WHAT IS BEING ASKED: Print, in exact form, the lines below from the one containing "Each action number" through the one containing "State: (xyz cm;", and omit all others.
────────
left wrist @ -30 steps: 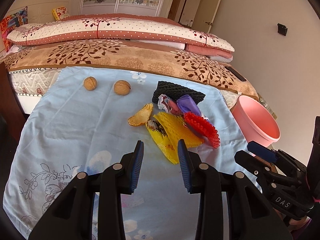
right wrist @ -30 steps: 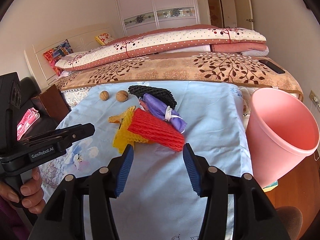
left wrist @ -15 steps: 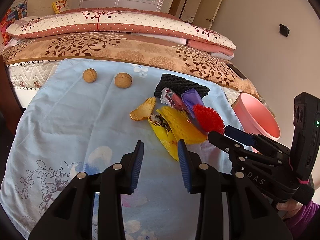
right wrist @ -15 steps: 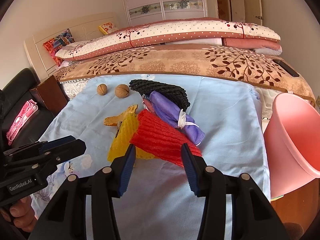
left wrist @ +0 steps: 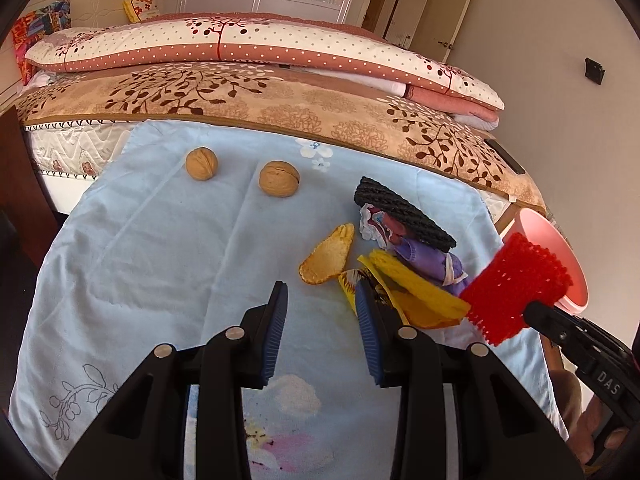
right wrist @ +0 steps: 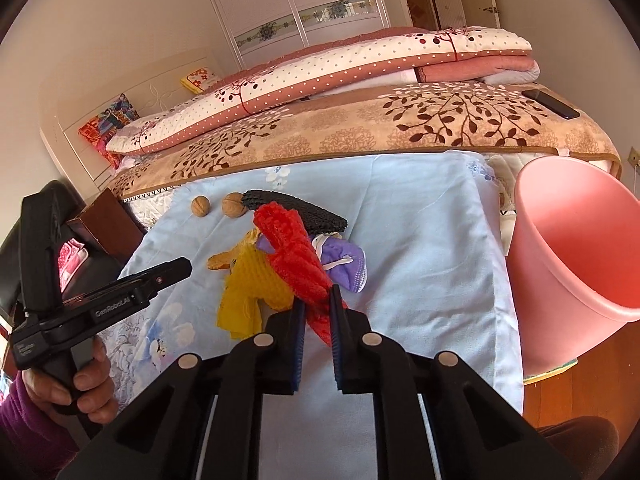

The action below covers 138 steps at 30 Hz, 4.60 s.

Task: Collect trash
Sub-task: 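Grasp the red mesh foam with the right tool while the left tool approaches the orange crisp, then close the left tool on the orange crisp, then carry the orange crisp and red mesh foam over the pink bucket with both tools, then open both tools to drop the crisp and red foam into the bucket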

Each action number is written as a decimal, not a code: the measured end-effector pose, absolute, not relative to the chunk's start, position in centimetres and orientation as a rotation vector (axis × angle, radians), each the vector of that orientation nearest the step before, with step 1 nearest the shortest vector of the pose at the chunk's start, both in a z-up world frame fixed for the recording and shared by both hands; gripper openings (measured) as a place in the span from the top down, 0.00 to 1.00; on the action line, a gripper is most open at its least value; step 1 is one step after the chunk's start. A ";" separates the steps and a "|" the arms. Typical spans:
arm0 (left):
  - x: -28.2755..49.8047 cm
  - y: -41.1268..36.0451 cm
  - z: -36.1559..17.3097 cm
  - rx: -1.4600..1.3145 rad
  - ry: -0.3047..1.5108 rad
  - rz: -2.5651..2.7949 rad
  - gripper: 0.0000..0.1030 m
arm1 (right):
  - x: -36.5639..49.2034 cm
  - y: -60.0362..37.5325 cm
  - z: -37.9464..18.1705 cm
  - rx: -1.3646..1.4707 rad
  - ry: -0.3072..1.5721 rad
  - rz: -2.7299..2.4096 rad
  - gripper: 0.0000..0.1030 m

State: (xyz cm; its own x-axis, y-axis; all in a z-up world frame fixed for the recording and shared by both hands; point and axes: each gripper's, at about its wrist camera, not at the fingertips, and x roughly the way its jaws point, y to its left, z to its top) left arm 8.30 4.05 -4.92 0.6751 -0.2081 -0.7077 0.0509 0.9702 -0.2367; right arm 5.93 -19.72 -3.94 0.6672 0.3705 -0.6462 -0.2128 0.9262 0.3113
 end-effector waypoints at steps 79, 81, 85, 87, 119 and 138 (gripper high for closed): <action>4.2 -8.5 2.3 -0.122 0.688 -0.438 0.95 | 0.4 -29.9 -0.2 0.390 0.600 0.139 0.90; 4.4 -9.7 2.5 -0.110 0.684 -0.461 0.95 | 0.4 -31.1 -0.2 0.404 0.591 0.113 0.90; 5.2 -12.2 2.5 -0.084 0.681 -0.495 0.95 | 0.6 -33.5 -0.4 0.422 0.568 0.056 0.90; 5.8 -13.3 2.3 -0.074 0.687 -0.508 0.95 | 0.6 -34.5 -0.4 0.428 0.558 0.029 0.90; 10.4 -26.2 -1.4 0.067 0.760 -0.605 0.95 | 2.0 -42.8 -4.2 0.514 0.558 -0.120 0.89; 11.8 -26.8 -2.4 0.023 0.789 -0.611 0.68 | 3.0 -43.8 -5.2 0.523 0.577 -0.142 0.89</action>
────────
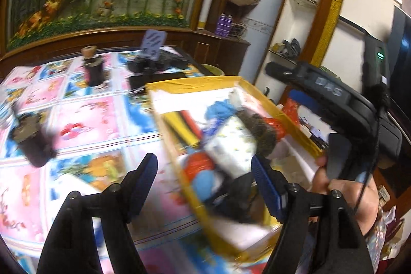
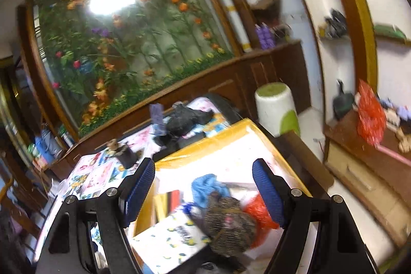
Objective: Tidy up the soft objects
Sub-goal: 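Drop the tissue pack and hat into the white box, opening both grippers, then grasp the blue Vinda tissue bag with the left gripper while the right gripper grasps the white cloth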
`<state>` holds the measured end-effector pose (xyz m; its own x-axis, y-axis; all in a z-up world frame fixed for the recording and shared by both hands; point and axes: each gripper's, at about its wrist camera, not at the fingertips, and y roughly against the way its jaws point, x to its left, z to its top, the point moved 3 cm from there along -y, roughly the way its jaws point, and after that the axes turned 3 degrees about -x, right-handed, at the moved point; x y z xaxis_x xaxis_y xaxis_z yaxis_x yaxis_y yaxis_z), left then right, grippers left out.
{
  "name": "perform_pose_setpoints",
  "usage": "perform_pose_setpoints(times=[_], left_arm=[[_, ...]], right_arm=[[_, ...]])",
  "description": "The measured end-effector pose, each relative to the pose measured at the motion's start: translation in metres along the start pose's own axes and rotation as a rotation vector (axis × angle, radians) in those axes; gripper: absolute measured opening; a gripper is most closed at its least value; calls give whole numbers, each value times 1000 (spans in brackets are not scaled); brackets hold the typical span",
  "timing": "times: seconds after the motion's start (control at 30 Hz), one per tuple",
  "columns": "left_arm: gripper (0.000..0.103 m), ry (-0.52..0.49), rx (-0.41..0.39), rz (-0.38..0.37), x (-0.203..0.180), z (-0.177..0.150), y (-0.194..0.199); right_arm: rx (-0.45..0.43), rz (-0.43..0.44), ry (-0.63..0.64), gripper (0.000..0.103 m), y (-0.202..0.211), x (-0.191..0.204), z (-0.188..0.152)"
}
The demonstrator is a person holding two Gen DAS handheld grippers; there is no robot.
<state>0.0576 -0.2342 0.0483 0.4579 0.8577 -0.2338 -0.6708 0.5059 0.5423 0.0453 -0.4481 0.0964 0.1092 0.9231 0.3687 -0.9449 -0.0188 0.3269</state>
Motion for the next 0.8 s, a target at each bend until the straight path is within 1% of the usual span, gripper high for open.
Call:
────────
ANSWER SECTION:
Each action number is written as a decimal, not a code: the measured end-effector pose, absolute, not relative to the chunk's start, position in centimetres and orientation as a rotation vector (axis × angle, radians), each the vector of that orientation nearest the step before, with step 1 nearest the shortest vector of the pose at the chunk's start, both in a z-up world frame fixed for the recording and shared by both hands; gripper openings (measured) as a place in the span from the top down, 0.00 to 1.00; on the action line, a gripper is most open at its least value; step 1 is one step after the chunk's start. A ";" separates the steps and a "|" the arms. Typical spans:
arm0 (left):
  - x: -28.2755..49.8047 cm
  - y: -41.1268..36.0451 cm
  - z: -36.1559..17.3097 cm
  - rx: -1.4600..1.3145 rad
  - ry: -0.3047..1.5108 rad
  - rz: -2.5651..2.7949 rad
  - gripper: 0.0000..0.1030 m
arm1 (right):
  - x: -36.5639..49.2034 cm
  - y: -60.0362..37.5325 cm
  - z: -37.9464..18.1705 cm
  - rx: -1.3646..1.4707 rad
  - ry: -0.3072..1.5721 rad
  - rz: -2.7299..2.4096 rad
  - gripper: 0.0000..0.1030 m

State: (xyz cm; its own x-axis, y-axis; all in a z-up world frame fixed for the recording and shared by both hands; point and axes: each gripper's, at about its wrist camera, not at the fingertips, and x roughly the way its jaws point, y to its left, z to its top) left arm 8.30 4.05 -4.92 0.6751 -0.2081 -0.7077 0.0509 0.9702 -0.2367; right arm 5.93 -19.72 -3.94 0.6672 0.3705 -0.6462 -0.2128 0.9262 0.3113

This answer is now complete.